- _Problem to work on_:
From the first line of the material through the line that holds "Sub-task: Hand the", repeat each line exactly and skip any picture.

☆ ☆ ☆ ☆ ☆

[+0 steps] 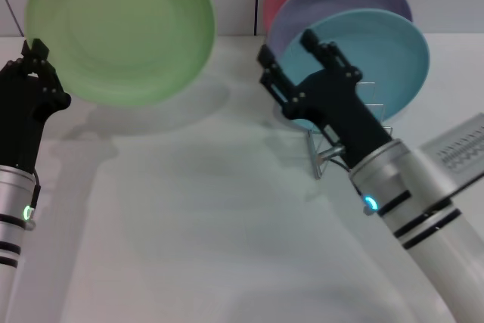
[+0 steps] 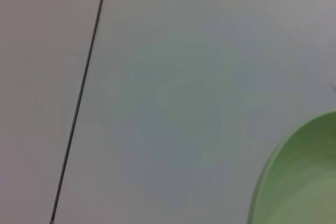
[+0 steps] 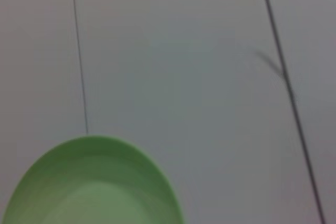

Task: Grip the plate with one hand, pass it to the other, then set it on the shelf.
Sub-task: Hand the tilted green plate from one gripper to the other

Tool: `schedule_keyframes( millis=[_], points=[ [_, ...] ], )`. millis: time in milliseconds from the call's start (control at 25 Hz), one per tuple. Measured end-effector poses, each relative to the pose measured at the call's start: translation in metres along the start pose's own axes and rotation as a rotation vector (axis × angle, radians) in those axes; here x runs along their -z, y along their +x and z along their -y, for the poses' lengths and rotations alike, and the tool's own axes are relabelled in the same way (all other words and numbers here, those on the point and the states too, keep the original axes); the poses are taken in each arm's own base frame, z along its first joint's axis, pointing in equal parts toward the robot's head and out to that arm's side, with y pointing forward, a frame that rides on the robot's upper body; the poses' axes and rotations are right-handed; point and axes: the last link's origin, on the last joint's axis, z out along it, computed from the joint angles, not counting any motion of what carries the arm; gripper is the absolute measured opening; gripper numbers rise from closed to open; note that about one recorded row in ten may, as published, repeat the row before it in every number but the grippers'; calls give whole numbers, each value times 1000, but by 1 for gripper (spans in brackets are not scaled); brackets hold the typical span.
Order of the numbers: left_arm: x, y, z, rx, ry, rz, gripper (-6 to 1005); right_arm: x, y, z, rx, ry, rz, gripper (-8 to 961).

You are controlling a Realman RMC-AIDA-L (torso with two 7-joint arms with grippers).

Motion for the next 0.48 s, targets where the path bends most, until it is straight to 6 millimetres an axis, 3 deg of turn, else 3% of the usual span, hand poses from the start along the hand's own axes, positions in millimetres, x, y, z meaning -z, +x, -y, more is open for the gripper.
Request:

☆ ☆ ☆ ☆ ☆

- _Solved problem_:
[+0 steps] 
[+0 steps] 
[+0 steps] 

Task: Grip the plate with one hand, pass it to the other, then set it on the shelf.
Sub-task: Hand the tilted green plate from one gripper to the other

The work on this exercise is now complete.